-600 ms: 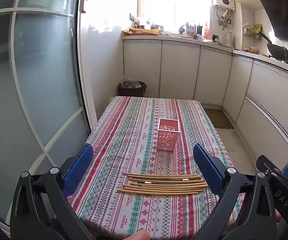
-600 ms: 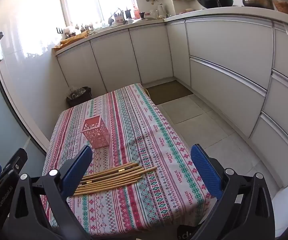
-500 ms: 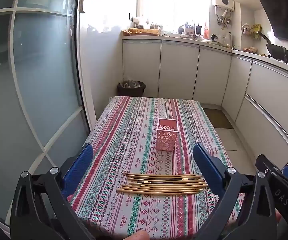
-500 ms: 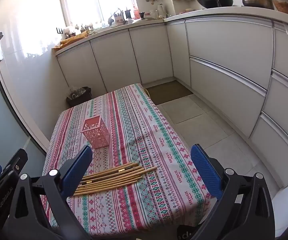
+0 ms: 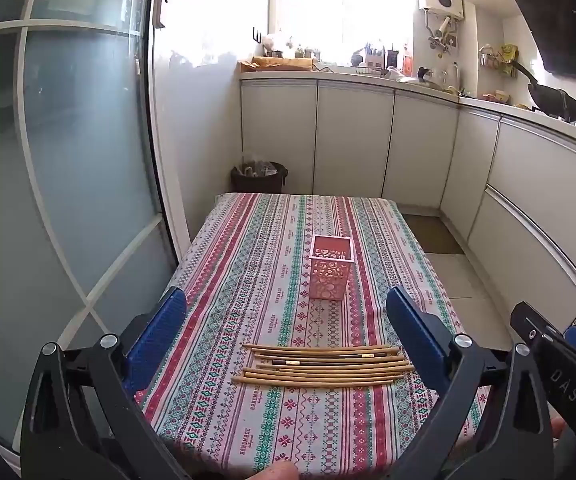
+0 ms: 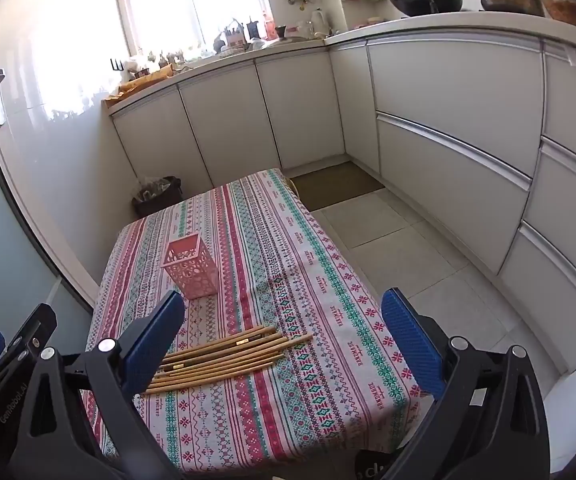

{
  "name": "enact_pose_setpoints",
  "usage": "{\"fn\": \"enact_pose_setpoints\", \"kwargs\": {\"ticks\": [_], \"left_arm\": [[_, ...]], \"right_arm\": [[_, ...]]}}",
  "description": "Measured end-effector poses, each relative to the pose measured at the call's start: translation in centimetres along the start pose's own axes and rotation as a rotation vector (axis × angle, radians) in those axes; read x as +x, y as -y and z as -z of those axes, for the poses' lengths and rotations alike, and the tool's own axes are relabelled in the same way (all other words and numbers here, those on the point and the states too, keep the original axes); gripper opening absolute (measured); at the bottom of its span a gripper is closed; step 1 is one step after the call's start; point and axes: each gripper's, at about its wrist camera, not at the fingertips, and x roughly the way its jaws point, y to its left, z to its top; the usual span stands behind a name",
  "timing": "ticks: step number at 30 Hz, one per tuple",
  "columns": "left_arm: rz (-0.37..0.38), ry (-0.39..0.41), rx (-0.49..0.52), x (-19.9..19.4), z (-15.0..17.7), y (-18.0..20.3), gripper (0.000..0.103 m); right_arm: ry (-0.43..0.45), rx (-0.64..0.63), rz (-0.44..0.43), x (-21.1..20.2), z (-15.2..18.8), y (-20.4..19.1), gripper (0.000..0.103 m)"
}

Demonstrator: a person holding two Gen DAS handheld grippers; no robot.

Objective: Organize utensils

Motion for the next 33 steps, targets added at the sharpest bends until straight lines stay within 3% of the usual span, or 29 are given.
{"fn": "enact_pose_setpoints", "kwargs": {"ticks": [33], "left_arm": [[-0.007, -0.015, 0.005, 0.32, 0.31, -0.07, 0.096]], "right_arm": [[-0.009, 0.006, -0.001, 0.19, 0.43, 0.02, 0.096]]}}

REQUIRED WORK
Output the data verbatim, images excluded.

RESPONSE TO THE EXERCISE
-600 ms: 
-600 ms: 
-500 ms: 
-500 ms: 
+0 ms: 
+0 ms: 

{
  "name": "enact_pose_setpoints",
  "usage": "{\"fn\": \"enact_pose_setpoints\", \"kwargs\": {\"ticks\": [_], \"left_arm\": [[_, ...]], \"right_arm\": [[_, ...]]}}",
  "description": "Measured end-effector poses, each relative to the pose measured at the call's start: translation in centimetres along the start pose's own axes and rotation as a rotation vector (axis × angle, radians) in those axes; read x as +x, y as -y and z as -z of those axes, for the poses' lengths and rotations alike, and the tool's own axes are relabelled in the same way (all other words and numbers here, those on the point and the states too, keep the original axes); gripper opening absolute (measured); at the bottom of its span a gripper is closed; step 1 is one step after the call's start; point and axes: each gripper's, at about its wrist camera, not at the fingertips, and x roughly the way its jaws point, y to its left, z to its top; the usual span stands behind a name",
  "timing": "ticks: step number at 30 Hz, one per tuple",
  "columns": "left_arm: rz (-0.37..0.38), ry (-0.39..0.41), rx (-0.49..0.52), x (-19.9..19.4), z (-15.0..17.7), y (-18.0..20.3), gripper (0.000..0.103 m); right_arm: ry (-0.43..0.45), rx (-0.64..0.63), rz (-0.44..0.43), x (-21.1..20.2), z (-15.2..18.8), y (-20.4..19.1), gripper (0.000..0.103 m)"
}

Demonstrator: a person holding two Gen DAS handheld grippers; no robot.

Objective: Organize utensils

Motion for the next 33 steps, targets added at the sharpest bends until straight lines stay within 3% of the usual span, or 29 are given.
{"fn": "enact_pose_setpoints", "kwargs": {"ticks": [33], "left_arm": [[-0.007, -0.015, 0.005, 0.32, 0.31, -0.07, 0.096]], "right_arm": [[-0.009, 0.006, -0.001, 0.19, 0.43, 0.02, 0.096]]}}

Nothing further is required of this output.